The Academic Job Market
My students often ask for advice on preparing for the job market, so I compiled this PDF based on my experience on the job market in 2018-19, but updated in 2022 to account for changes since the COVID-19 pandemic. I study Latin American literature, and some of the advice I provide is fairly discipline specific, but you can easily adjust the recommendations to fit your field.
There are myriad wonderful sites and resources for graduate students looking to enter a career in academia. I suggest you check out different opinions, because there is not one correct path for getting a job. As always, if anything here contradicts your advisor(s), ignore me and listen to him/her/them.
Here is a 2020 entry in The Professor Is In that is particularly relevant to this topic: “What Are Candidates Doing Wrong (crowdsourced responses from recent search committee members)”
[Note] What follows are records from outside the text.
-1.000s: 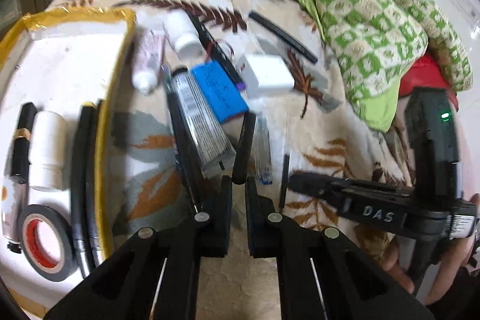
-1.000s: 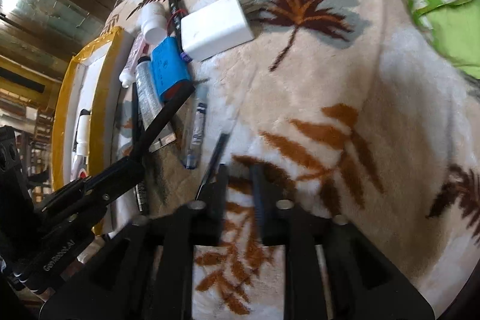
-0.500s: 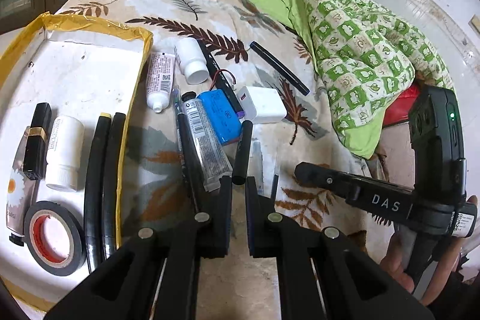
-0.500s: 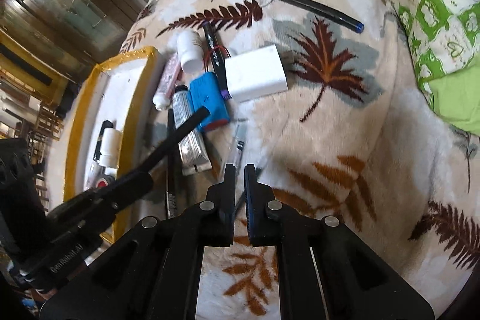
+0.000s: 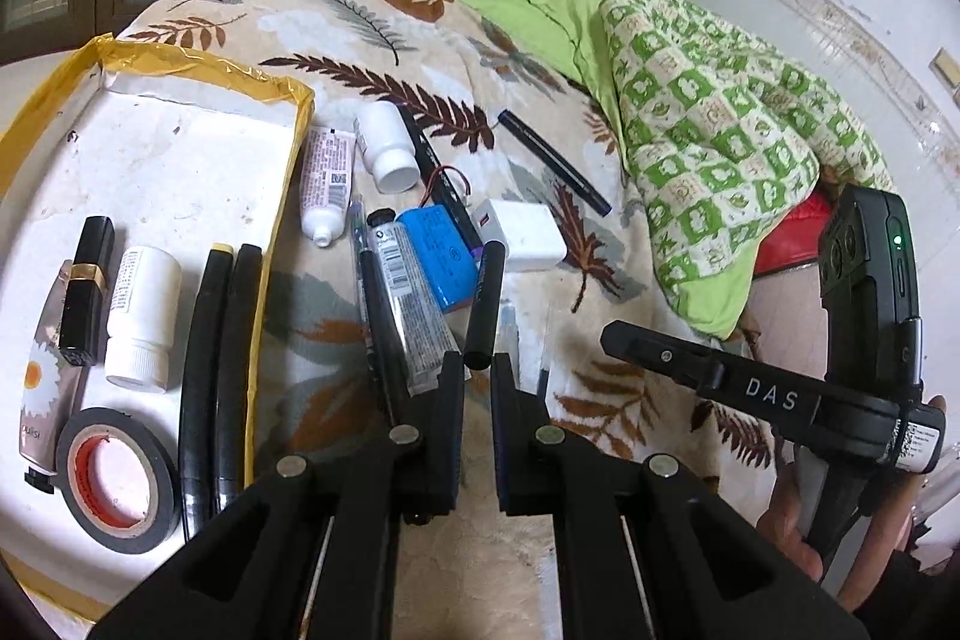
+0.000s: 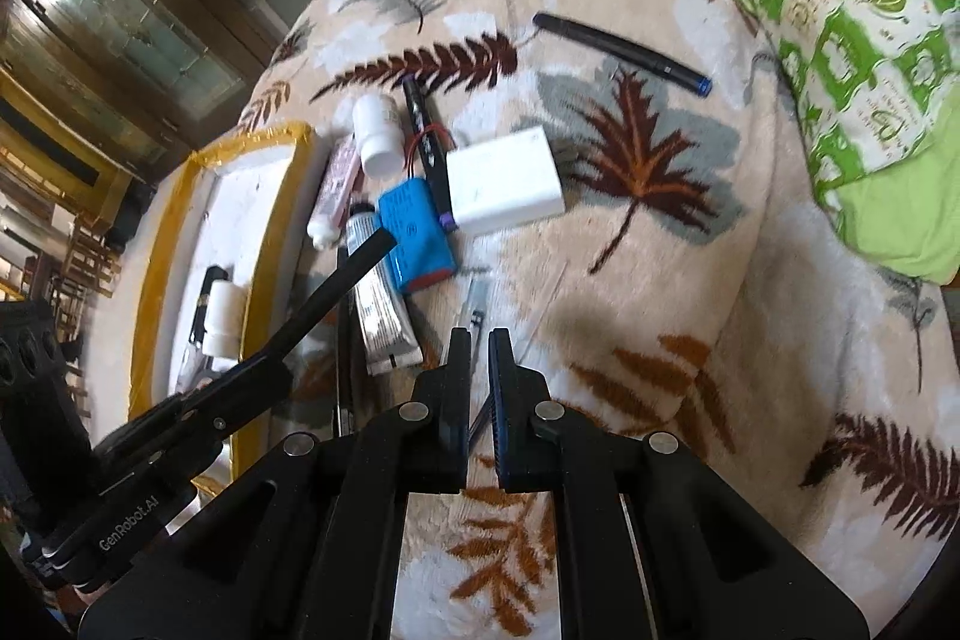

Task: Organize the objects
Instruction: 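Reach the right tool toward the clear pen while the left tool approaches a black pen, then close the right tool on the clear pen while the left tool grasps the black pen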

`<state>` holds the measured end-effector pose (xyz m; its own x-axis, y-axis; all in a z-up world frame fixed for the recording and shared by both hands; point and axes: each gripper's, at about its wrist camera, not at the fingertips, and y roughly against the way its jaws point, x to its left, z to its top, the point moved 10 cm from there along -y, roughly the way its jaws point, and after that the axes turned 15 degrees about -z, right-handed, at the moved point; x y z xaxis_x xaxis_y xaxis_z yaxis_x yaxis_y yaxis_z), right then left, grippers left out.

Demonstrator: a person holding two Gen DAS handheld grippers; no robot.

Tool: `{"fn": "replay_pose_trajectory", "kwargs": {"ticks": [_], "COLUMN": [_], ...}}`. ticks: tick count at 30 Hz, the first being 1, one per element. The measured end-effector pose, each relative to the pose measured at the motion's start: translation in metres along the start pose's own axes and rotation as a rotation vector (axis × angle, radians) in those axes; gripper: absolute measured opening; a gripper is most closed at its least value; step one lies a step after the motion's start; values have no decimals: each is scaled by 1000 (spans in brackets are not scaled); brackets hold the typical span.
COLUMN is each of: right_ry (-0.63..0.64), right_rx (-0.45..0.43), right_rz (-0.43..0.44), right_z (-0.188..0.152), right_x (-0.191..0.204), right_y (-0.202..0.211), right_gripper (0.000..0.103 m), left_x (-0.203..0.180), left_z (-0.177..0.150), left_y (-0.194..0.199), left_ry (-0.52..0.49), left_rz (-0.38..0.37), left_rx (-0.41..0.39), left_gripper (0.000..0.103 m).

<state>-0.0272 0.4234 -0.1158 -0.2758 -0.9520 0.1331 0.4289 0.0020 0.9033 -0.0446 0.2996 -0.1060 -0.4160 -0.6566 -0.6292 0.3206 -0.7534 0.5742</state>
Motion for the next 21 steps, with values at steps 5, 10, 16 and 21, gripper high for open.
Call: {"fn": "replay_pose_trajectory", "kwargs": {"ticks": [5,10,16,21], "right_ry": [-14,-13,-11,-15], "right_rx": [-21,-33,-27,-12], "right_rz": [1,-1,-6,-15], "right_z": [6,8,9,7], "right_x": [-2,-1,-1,-4], "right_y": [6,9,7,0], "right_gripper": [5,5,5,6], "left_x": [-5,-5,2,14], "left_z": [5,4,7,21], "left_y": [6,0,-17,-41], "left_ry": [-7,-9,12,51], "left_rz": [-24,-14,-11,21], "left_rx": [-33,-12,41,88], "left_gripper": [6,6,7,30]}}
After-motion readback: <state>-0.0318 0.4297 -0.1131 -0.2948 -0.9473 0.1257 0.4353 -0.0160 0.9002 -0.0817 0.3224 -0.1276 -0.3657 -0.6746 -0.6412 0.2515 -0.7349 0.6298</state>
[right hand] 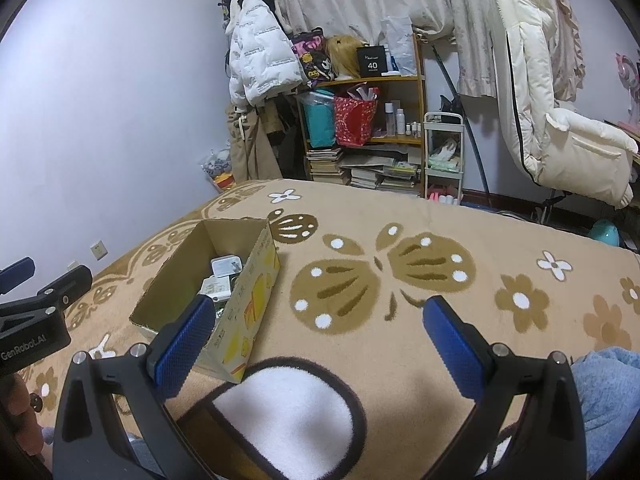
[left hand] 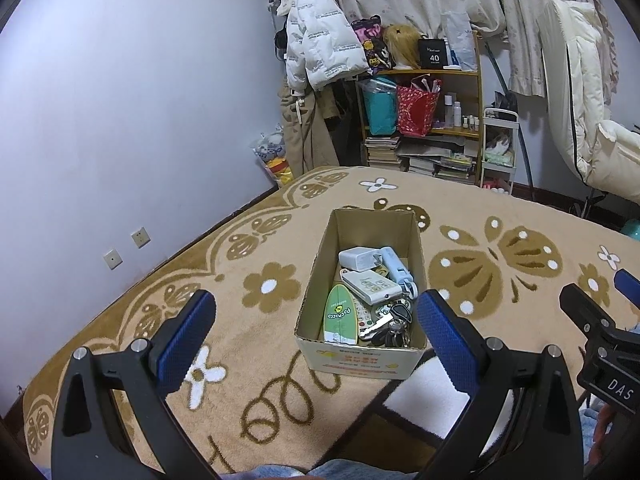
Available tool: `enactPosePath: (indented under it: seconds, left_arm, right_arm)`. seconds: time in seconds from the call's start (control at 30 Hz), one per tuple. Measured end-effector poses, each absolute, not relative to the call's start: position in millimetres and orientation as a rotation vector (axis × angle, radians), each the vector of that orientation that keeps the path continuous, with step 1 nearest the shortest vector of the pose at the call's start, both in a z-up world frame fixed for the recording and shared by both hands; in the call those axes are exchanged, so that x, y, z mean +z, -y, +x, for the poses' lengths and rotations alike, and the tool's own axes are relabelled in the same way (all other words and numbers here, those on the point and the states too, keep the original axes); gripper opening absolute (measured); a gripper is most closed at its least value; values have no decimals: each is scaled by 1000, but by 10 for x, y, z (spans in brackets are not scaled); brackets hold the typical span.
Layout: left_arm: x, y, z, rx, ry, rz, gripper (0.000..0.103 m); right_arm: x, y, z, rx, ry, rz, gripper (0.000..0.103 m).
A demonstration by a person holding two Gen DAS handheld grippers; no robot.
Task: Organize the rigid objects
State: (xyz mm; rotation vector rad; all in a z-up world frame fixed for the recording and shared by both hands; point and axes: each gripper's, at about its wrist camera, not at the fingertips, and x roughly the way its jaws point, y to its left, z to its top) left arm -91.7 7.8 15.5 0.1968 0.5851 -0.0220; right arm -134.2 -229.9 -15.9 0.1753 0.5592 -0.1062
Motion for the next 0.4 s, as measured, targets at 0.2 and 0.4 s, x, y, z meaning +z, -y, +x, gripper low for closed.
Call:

Finally, if you’re reading this early in your PhD, check out this column by Karen Kelsky (of The Professor Is In), “Graduate School is a Means to a Job.” Presumably, you are pursuing a PhD in literary studies with a particular goal in mind, and that goal is likely to land a tenure-track job to teach and conduct research in your field. This means that you should be strategic and, in my experience, a little bit cynical. Kelsky agrees, stating:
As a graduate student, your fate is in your own hands, and every decision you make—including whether to go to graduate school at all, which program to go to, which adviser to choose, and how to conduct yourself while there—can and should be made with an eye to the job you wish to have at the end. To do otherwise is pure madness. I have no patience whatsoever with the ‘love’ narrative (we do what we do because we love it and money/jobs play no role) that prevails among some advisers, departments, and profoundly mystified graduate students.